Callie and her little brother Tyler lost their parents in the Spore Wars, when everyone between twenty and sixty died. Now they're squatters, without a family, scrounging for food with their friend Michael. As far as Callie sees it, their only hope is Prime Destinations, a place that allows teens to rent their bodies out to Enders, the elderly that want to be young again. Desperate for money for Tyler, Callie agrees, but something goes wrong and she wakes up in the life of her Ender renter. She's introduced to a fairy-tale life, until Callie learns her renter had more in mind than just partying, and that Prime Destinations is more evil than she imagined.

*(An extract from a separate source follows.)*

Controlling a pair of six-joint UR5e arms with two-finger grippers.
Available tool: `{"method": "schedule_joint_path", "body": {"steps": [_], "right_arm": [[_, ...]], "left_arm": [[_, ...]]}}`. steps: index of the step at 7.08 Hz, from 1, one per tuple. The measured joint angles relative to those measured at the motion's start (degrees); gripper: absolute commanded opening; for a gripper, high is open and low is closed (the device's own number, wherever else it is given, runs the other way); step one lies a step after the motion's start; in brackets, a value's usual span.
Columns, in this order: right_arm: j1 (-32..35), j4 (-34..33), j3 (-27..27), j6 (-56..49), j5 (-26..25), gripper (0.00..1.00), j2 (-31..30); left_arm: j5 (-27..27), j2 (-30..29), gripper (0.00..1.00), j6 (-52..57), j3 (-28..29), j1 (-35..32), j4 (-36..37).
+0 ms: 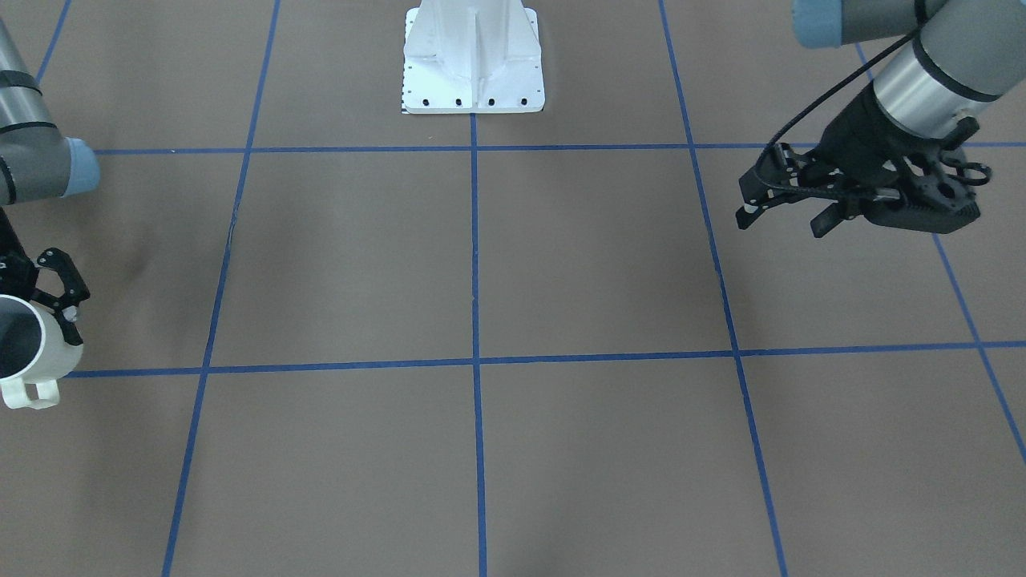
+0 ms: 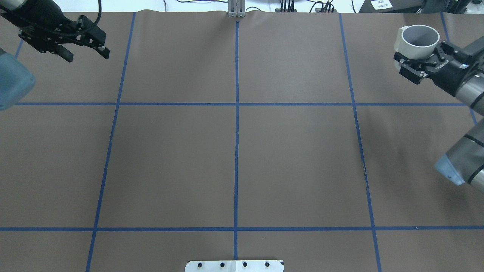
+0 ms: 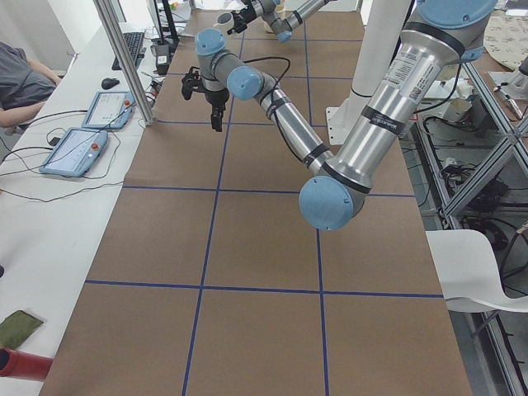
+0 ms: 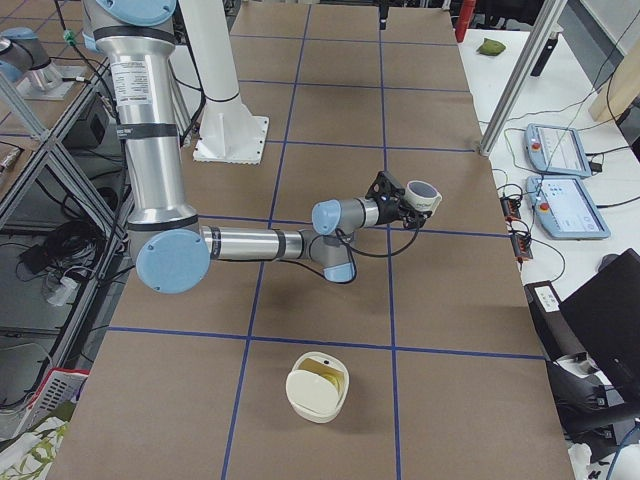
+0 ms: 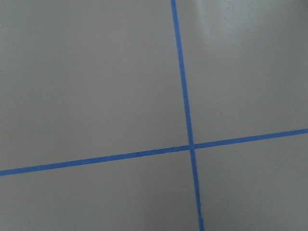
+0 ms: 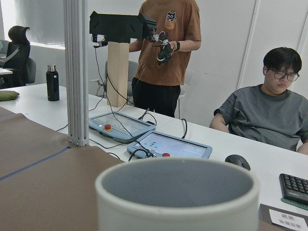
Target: Left arm hands cup to right arm to dump lemon
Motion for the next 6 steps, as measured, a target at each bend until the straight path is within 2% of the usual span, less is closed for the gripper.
{"method": "schedule_joint_path", "body": {"steps": [2, 6], "right_arm": [[-7.0, -3.9, 0.5, -0.4, -9.7, 0.00, 4.4], [-19.3, -16.8, 8.4, -0.7, -26.1, 0.00, 9.5]], "left_arm": [[2.4, -4.4, 1.00, -9.0, 0.2, 4.5, -0.1], [6.1, -9.0, 1.00, -20.0, 0.6, 11.2, -0.1]]}}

A mix of science fiction, dystopian, and a thriller mystery, Starters is a glimpse into a complicated world. You're either young or you're old, there is no in between, and the two sides can lead very different lives. Callie wants to make everything easier for her brother, to get them out of ruined buildings and back into an actual home, but for orphans/unclaimed minors such as them, it's not that easy.

A very unique premise, I will say that, but there's something that kept me from enjoying more than I did, something elusive. The entire book was Callie and her journey, her discovery, her battle for survival, her realizations that the world was even more dangerous than she thought, but it's possible I'd expected more. Perhaps I wanted more of a mix between her life with Tyler and Michael and her life as a donor. Perhaps I wanted more science fiction, a more distant future, something besides the chip implanted in her brain.

Perhaps it was the moral and ethical questions that arose with the practice of donors and renters. What right do the Enders have to want to be young again? They lived their lives, what about the younger generation? The Enders aren't just borrowing a younger body for a period of time, they're stealing the chance to live from someone else. As a practice, as a last resort for Callie, it left me rather chilled.

Callie was an interesting character, rather willful and smart, but through the book I was torn. Does she go see her brother when she wakes up unexpectedly? Does she help her renter with her plan? Does she wait out the month, staying quiet, and live a normal life with Tyler?

Starters is an interesting story, a journey of discovery, of the lengths that someone will go through to keep their family safe, and what dangerous situations someone might be unknowingly forced into, but it wasn't necessarily my cup of tea. Something I haven't yet put my finger on kept me from enjoying it as much as others.

(I received an e-galley of this book from Random House through NetGalley.)